_About this task_
Line by line, copy all of the data exactly.

_Stored data_
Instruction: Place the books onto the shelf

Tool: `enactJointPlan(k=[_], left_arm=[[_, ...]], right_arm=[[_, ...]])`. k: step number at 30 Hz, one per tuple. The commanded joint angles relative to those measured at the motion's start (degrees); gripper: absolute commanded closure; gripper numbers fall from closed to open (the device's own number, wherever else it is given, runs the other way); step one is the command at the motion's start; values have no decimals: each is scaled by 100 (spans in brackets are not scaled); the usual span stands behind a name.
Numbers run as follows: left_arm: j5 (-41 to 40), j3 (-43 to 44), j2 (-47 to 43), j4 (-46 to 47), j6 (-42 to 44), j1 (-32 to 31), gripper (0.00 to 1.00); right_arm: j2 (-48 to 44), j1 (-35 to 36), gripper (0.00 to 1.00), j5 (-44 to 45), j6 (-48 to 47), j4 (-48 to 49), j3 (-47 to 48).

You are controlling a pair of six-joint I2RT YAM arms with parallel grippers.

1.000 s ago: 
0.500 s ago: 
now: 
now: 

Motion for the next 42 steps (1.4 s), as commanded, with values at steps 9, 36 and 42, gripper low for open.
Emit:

_Solution to the exercise_
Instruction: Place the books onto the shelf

Tool: `enactJointPlan(k=[_], left_arm=[[_, ...]], right_arm=[[_, ...]])`. k: step number at 30 Hz, one per tuple. The commanded joint angles relative to those measured at the motion's start (degrees); gripper: absolute commanded closure; gripper numbers fall from closed to open (the device's own number, wherever else it is given, runs the other way); step one is the command at the motion's start; values have no decimals: each is scaled by 100 (spans in brackets are not scaled); the usual span stands behind a name.
Numbers run as follows: left_arm: j5 (-41 to 40), j3 (-43 to 44), j2 (-47 to 43), j4 (-46 to 47), j6 (-42 to 44), j1 (-32 to 31), gripper (0.00 to 1.00); right_arm: j2 (-48 to 44), j1 (-35 to 36), gripper (0.00 to 1.00), j5 (-44 to 45), j6 (-48 to 47), j4 (-48 to 49), j3 (-47 to 48).

You are controlling a pair of six-joint I2RT YAM arms with parallel grippers.

1.000 s ago: 
0.500 s ago: 
now: 
now: 

Motion for the next 42 steps (1.4 s), as commanded, with values at steps 9, 36 and 42, gripper low for open.
Emit:

No more output will be added to the exercise.